U.S. Supreme Court declines to get involved in Baton Rouge confession case

BATON ROUGE, LA (WAFB) - A decision made Monday by the U.S. Supreme Court could threaten the sanctity of confessions told to Catholic priests, so says the Catholic Diocese of Baton Rouge. They are involved in a sexual abuse case, filed by a Baton Rouge family.

Following the U.S. Supreme Court's decision not to get involved in the case, the Catholic Diocese of Baton Rouge released a statement that said in part, that they are "disappointed the court denied our request ... to intervene in this case, which has significant ramifications for religious freedom in Louisiana and beyond."

The lawsuit, filed by the parents of a then 14-year-old girl, alleges their daughter was molested by an older parishioner, George Charlet, Jr., now deceased. Attorney's say three times in confession, the girl told her priest, Father Jeff Bayhi, that Charlet touched her and made inappropriate comments.

"This is kissing and touching and fondling," their attorney, Brian Abels said in July of last year. "The very last time our client thought she was going to be raped."

Abels, says his client should be able to to tell what they say is an important part of her story in court.

He says because the priest did not report the alleged abuse, he and the church are liable.
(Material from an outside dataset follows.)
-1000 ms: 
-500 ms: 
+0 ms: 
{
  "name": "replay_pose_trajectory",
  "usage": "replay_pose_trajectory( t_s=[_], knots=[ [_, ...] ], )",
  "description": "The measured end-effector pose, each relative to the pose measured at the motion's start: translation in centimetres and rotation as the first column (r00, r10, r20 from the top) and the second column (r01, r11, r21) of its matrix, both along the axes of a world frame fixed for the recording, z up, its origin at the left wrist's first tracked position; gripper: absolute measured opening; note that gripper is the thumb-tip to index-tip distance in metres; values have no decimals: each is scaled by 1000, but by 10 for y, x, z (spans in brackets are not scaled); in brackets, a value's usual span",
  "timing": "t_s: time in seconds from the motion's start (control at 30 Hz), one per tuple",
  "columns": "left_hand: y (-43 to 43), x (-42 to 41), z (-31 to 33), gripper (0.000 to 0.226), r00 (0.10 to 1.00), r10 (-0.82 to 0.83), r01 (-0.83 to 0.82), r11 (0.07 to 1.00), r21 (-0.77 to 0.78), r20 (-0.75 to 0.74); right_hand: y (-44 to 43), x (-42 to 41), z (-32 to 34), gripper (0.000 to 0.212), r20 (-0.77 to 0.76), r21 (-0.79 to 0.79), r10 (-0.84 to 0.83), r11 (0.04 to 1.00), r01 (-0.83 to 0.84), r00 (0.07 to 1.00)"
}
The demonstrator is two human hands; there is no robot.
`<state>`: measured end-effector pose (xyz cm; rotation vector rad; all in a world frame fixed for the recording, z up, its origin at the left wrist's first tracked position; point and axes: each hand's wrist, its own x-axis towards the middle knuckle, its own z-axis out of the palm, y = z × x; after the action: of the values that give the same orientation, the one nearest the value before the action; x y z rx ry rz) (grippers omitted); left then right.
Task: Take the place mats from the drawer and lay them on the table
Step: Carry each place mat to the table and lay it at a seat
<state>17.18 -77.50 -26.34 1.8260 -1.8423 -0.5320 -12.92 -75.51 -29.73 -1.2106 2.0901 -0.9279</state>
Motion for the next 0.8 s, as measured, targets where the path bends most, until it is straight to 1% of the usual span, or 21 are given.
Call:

However, the church believes because the statements were allegedly said in confessional, the priest did the right thing.

Since this case started, some five years ago, the church has tried to block any evidence of what was said during confession from the trial.

The Baton Rouge trial court ruled the girl's testimony is relevant. But an appeals court reversed that, saying the priest is not a mandatory reporter. The Louisiana Supreme Court later ruled the victim had the right to testify about her conversations with Father Bayhi.

The Catholic Diocese appealed that decision to the U.S. Supreme Court.

Legal Analyst Julie Baxter says with the high court deciding not to review the case, it means the case is back to where the Lousiana Supreme Court ruled. Baxter says that also sends things back to the trial court.

"And the trial court, before it keeps out of the trial any talk of these confessions in this case, should have a hearing to decide two things. One, what communications that happened between Ms. Mayeux and the priest were actually in confession and two, did the priest know anything outside of the confessional that would've triggered his duty to report," said Baxter.

Abels says right now there is no hearing set, but they do have a trial date scheduled for July.

He added his client should be able to testify and that they do not plan to call the priest to the stand.